▶ _ACTION ITEM_
Copy all the lines below without altering anything.

▶ _DATA BELOW_
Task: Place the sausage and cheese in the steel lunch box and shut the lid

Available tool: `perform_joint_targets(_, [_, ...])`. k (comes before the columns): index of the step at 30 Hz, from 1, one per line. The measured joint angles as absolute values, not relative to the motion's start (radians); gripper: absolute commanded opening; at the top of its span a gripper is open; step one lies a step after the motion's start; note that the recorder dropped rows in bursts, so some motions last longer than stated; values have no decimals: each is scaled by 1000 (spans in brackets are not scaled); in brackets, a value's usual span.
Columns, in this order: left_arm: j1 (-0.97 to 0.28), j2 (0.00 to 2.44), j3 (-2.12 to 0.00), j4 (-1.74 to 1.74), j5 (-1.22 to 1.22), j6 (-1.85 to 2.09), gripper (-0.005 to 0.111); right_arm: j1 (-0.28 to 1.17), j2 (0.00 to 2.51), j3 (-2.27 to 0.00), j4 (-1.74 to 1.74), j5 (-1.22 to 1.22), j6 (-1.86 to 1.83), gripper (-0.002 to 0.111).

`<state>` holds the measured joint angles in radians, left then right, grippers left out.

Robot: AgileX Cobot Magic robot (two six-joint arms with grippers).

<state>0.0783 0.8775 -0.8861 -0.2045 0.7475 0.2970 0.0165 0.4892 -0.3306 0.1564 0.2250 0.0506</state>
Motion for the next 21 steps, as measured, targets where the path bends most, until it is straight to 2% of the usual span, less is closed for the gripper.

▶ _YOUR SOLUTION_
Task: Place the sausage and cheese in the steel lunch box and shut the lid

Available tool: `perform_joint_targets(_, [_, ...])`. k (comes before the columns): index of the step at 30 Hz, from 1, one per line. The measured joint angles as absolute values, not relative to the motion's start (radians); gripper: absolute commanded opening; at the top of its span a gripper is open; step one lies a step after the motion's start; note that the recorder dropped rows in bursts, so some motions last longer than stated; values have no decimals: each is scaled by 1000 (spans in brackets are not scaled); in brackets, a value's usual span.
Columns, in this order: left_arm: j1 (-0.97 to 0.28), j2 (0.00 to 2.44), j3 (-2.12 to 0.00), j4 (-1.74 to 1.74), j5 (-1.22 to 1.22), j6 (-1.85 to 2.09), gripper (-0.005 to 0.111); right_arm: j1 (-0.28 to 1.17), j2 (0.00 to 2.51), j3 (-2.27 to 0.00), j4 (-1.74 to 1.74), j5 (-1.22 to 1.22), j6 (-1.86 to 1.83), gripper (-0.002 to 0.111).

`<state>` holds the measured joint angles in radians, left then right, grippers left out.

Robot: AgileX Cobot Magic robot (two six-joint arms with grippers).

<state>0.0783 0.8775 -0.8861 -0.2045 0.7475 0.2970 0.0165 0.4892 -0.3306 0.1564 0.2250 0.0506</state>
Motion for the next 21 steps, as measured, targets where the path bends most, until it is straight to 2% of the usual span, less is closed for the gripper.

The exercise has been answered in full.